DEMOKRAT VE ADİL DURUŞ
Siyaset, doğası gereği mücadele, çatışma ve çıkarlar arenasıdır. Bu alanın aktörleri çoğu zaman oy kazanmak, iktidarı korumak ya da muhalefeti büyütmek adına insanî ve ahlakî değerleri ikinci plana atarlar. Oysa gerçek liderlik ve kalıcı siyaset; rüzgâr hangi yönden eserse essin, adalet terazisini elden bırakmamak ve insana dair duyarlılığı hiçbir şartta feda etmemekle mümkündür. Bu duruş, her dönemde kolay olmamış, ancak tarihte iz bırakmış şahsiyetler, tam da bu zor olanı başarabildikleri için hâlâ hatırlanmaktadırlar.
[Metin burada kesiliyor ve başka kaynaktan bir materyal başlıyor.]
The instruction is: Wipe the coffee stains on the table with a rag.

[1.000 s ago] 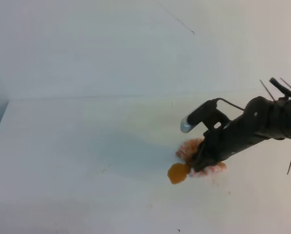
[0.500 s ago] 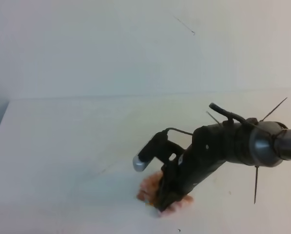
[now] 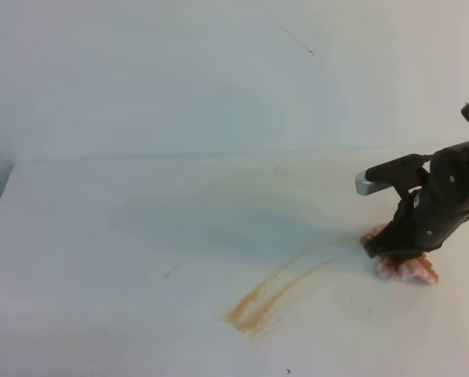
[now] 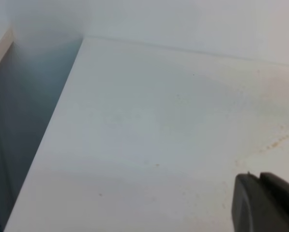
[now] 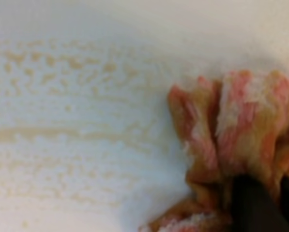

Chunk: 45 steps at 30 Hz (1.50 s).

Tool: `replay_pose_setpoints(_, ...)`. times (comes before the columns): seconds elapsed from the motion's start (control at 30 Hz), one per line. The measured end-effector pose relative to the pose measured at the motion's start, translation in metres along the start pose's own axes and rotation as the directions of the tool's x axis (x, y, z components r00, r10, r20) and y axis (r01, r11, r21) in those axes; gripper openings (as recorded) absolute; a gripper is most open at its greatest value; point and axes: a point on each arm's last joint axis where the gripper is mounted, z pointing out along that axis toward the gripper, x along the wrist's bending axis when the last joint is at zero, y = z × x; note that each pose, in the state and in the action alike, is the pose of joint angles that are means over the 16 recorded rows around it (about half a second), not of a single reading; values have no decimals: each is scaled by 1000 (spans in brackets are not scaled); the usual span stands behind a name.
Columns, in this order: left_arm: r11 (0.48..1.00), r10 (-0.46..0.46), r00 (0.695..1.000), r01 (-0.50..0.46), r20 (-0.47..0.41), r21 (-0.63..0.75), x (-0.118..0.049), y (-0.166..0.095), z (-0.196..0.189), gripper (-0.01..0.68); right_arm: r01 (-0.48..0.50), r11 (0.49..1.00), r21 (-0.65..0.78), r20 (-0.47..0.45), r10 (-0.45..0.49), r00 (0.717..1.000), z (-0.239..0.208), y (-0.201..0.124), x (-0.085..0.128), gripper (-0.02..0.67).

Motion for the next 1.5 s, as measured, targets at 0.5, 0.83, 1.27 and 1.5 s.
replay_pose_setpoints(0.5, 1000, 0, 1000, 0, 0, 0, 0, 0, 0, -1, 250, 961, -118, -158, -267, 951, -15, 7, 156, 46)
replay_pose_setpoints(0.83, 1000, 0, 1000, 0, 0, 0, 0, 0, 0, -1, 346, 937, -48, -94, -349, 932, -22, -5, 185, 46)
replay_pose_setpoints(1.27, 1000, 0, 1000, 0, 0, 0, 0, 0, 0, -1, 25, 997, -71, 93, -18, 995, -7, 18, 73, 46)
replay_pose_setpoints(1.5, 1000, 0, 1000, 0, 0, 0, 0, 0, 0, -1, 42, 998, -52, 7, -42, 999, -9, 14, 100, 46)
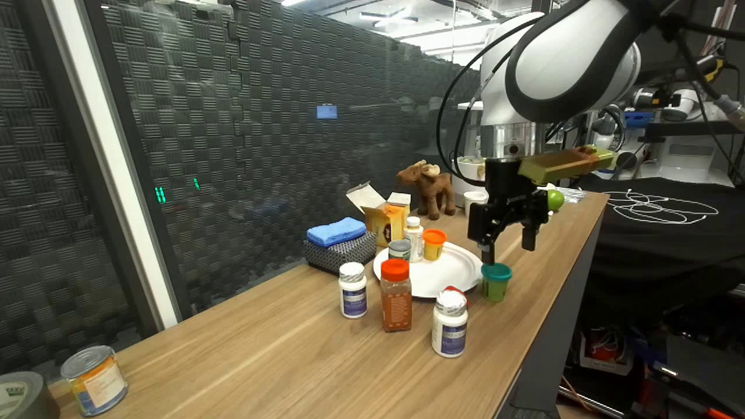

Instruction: Put the bottles on the tray

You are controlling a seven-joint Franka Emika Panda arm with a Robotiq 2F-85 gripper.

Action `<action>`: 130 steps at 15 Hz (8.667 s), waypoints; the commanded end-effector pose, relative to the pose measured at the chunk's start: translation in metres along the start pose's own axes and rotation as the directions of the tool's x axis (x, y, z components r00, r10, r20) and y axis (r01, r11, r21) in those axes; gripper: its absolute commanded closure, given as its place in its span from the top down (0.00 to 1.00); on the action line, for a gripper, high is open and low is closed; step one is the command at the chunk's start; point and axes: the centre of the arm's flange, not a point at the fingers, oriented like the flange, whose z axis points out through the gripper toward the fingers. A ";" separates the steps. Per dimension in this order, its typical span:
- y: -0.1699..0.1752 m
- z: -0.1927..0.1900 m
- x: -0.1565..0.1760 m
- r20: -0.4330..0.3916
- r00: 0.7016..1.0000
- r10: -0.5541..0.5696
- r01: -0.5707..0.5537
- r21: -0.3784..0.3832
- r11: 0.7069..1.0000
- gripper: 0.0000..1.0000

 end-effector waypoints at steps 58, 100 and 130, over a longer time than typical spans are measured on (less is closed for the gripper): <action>-0.010 0.023 0.117 -0.138 0.990 -0.009 -0.002 -0.081 0.997 0.28; -0.190 -0.025 0.009 -0.172 0.911 -0.374 0.386 0.043 0.921 1.00; -0.066 -0.048 0.060 -0.158 0.985 -0.070 0.071 0.003 0.997 0.25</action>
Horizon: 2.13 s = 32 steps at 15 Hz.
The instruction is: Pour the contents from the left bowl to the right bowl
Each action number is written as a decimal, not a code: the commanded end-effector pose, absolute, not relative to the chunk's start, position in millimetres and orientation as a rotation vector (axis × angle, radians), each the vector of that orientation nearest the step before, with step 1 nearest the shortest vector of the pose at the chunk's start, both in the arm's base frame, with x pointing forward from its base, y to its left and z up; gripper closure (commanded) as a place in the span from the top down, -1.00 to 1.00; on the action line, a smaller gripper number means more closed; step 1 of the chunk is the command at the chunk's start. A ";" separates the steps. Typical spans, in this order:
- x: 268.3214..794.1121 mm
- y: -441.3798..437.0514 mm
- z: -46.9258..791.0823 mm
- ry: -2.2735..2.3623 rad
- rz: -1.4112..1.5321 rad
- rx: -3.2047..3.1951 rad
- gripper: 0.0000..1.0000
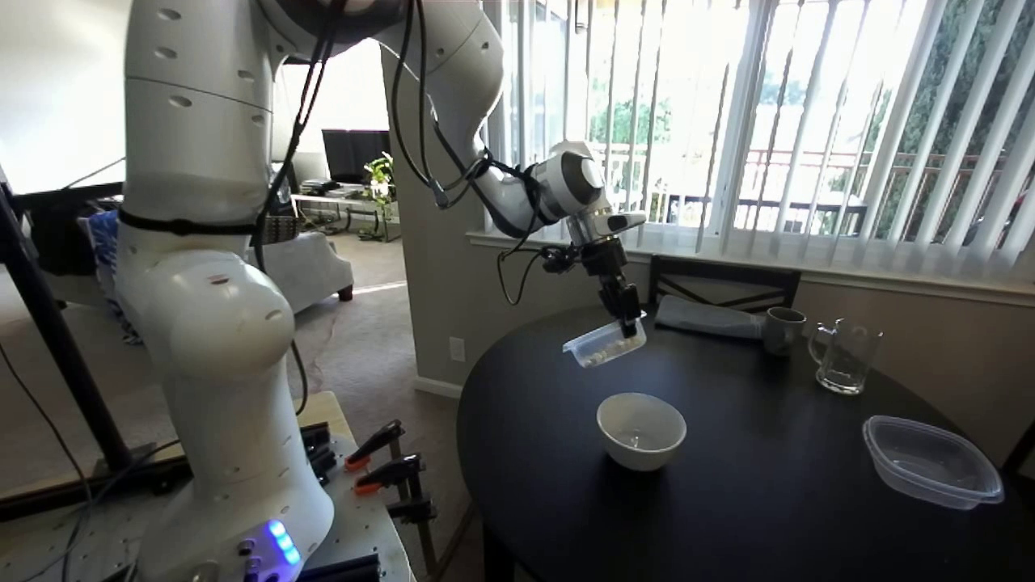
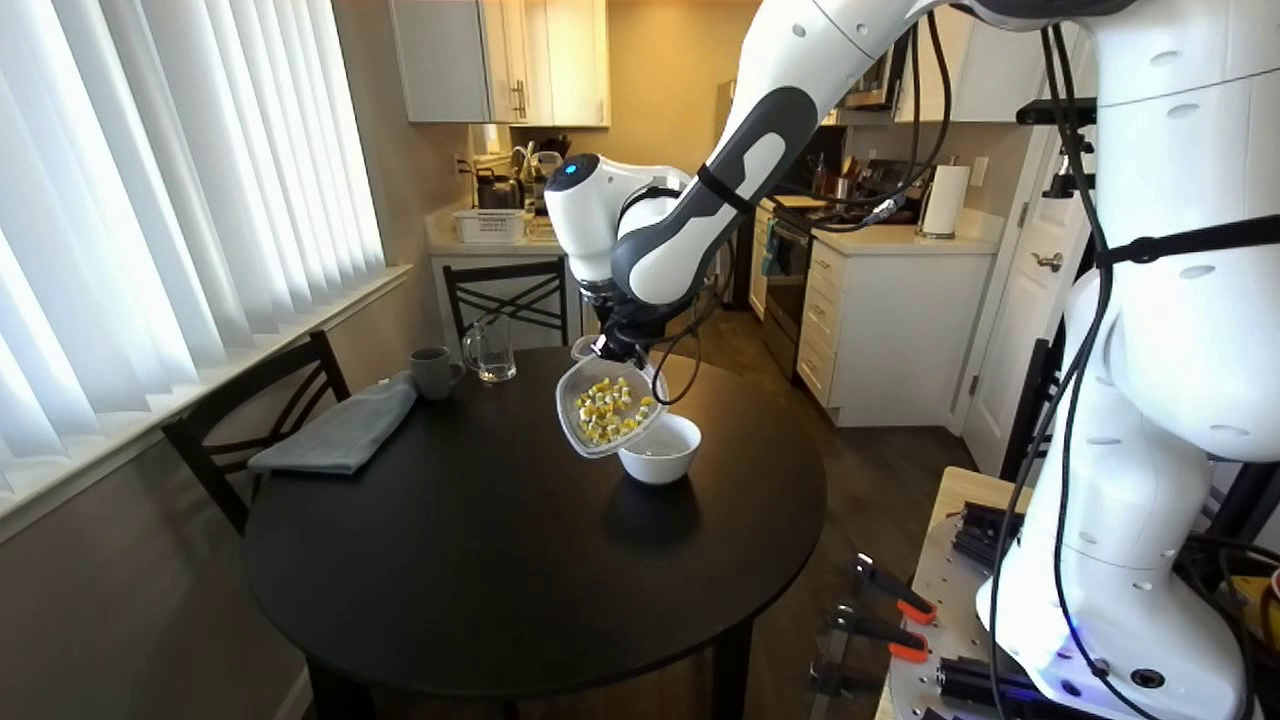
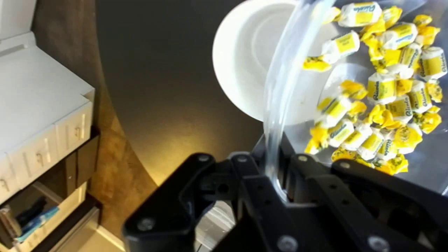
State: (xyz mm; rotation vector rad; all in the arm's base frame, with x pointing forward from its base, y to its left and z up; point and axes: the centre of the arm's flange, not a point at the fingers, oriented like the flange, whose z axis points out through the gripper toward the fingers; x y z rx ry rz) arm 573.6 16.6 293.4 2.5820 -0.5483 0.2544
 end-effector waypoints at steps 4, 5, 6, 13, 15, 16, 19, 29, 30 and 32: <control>547.8 7.7 314.9 -0.725 0.238 2.293 -0.93; 550.1 7.8 312.1 -0.747 0.236 2.248 -0.93; 549.0 8.3 311.3 -0.761 0.227 2.221 -0.93; 574.0 -18.4 306.8 -0.899 0.179 2.196 -0.93; 579.6 -40.5 304.3 -0.949 0.158 2.186 -0.93; 580.7 -50.4 303.1 -0.971 0.150 2.176 -0.93; 575.3 -77.3 298.0 -1.004 0.140 2.122 -0.93; 540.7 -93.4 302.9 -1.059 0.146 1.898 -0.93; 537.5 -90.4 303.1 -1.054 0.147 1.876 -0.93; 531.9 -81.3 301.1 -1.040 0.152 1.826 -0.93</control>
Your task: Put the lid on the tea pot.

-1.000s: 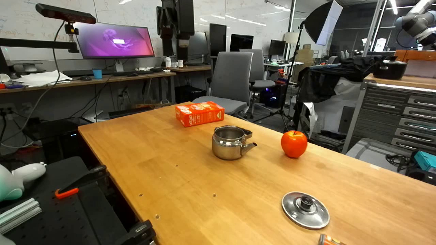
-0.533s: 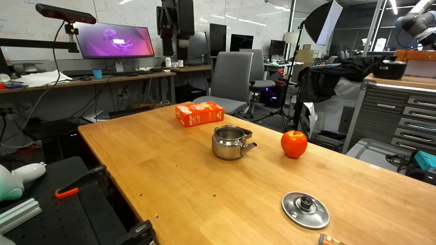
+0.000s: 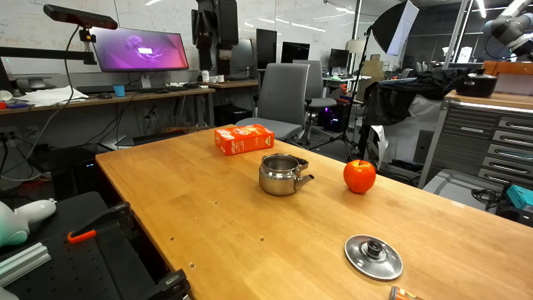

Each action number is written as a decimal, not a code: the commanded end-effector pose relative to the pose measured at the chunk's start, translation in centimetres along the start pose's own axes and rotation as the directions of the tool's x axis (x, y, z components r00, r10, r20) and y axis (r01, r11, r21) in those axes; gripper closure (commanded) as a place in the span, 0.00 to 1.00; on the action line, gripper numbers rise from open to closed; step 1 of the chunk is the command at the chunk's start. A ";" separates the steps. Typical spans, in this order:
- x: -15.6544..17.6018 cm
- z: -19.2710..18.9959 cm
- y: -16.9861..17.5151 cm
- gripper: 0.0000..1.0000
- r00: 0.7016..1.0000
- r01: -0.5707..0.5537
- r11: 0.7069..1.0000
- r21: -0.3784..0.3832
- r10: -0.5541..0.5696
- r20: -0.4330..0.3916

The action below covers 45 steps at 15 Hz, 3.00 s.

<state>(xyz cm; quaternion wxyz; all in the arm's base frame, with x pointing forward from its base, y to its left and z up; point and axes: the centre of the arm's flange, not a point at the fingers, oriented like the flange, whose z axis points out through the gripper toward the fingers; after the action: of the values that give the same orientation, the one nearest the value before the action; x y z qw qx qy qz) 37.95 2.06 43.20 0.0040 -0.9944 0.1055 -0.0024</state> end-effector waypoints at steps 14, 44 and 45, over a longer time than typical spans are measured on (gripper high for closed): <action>11.5 1.0 9.1 0.00 0.981 -0.141 0.989 -0.051 0.133 -0.139; 19.9 16.0 23.4 0.00 0.901 -0.433 0.902 0.001 0.432 -0.036; 19.9 16.9 23.4 0.00 0.901 -0.432 0.902 -0.006 0.432 -0.025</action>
<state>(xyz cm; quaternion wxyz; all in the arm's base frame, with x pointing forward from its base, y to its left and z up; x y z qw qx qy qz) 51.52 -24.17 28.04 -0.0088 -0.9450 0.3267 -0.0116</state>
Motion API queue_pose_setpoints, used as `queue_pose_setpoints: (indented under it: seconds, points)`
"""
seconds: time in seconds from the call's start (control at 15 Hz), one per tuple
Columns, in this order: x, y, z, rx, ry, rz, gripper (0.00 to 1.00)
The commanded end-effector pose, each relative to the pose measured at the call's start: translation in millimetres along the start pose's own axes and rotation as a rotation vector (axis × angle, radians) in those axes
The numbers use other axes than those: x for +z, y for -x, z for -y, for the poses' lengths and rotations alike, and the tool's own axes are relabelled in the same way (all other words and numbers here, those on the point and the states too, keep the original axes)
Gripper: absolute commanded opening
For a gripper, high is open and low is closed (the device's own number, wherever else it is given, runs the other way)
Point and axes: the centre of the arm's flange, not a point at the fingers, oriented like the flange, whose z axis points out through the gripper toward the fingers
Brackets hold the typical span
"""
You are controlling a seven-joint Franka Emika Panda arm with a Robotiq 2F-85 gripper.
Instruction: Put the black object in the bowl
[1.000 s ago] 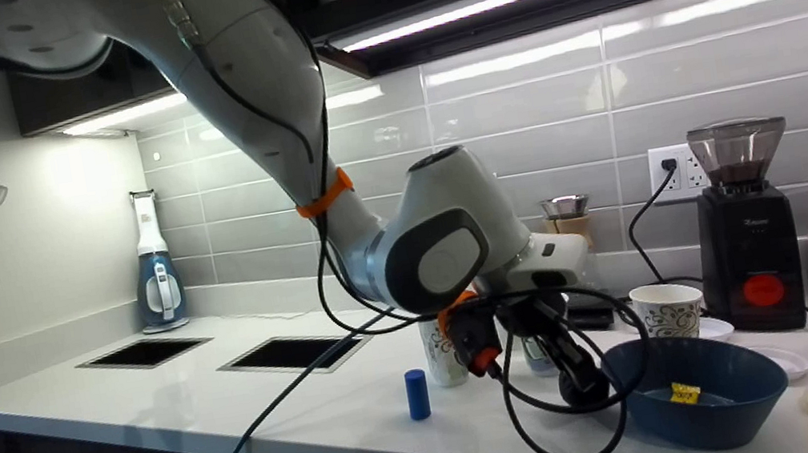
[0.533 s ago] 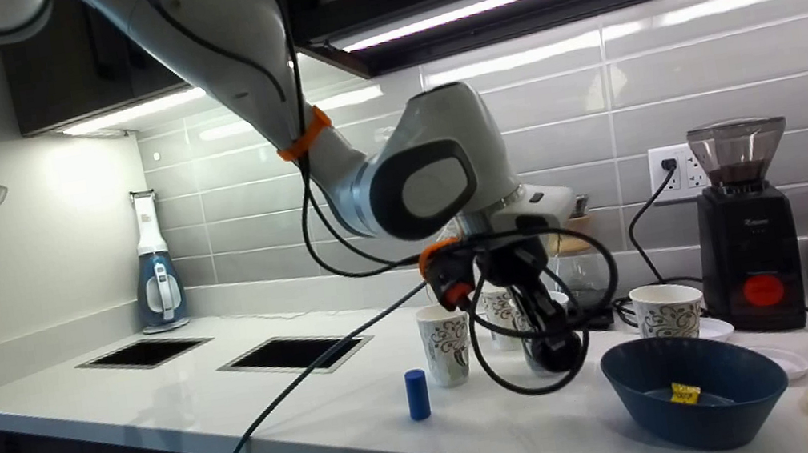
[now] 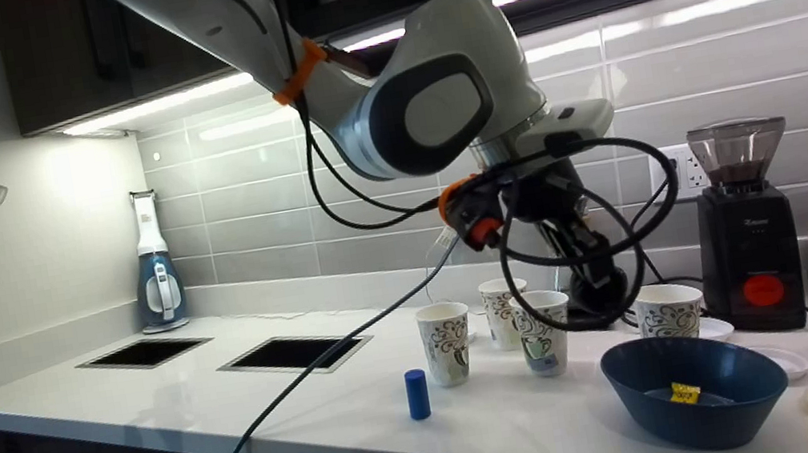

Bir siyasetçinin demokrat olması, yalnızca seçimleri meşru kabul etmesiyle sınırlı değildir. Asıl demokrasi, kendi sesini bastırmaya çalışanlara dahi söz hakkı tanımakta, muhaliflerini de insanlık onuruna yaraşır şekilde muameleyle karşılamaktadır. Bugün pek çok siyasi tartışmada bu erdemli tavra rastlamak zorlaşmış olsa da, bunun imkânsız olduğunu söylemek tarih ve vicdan karşısında haksızlık olur.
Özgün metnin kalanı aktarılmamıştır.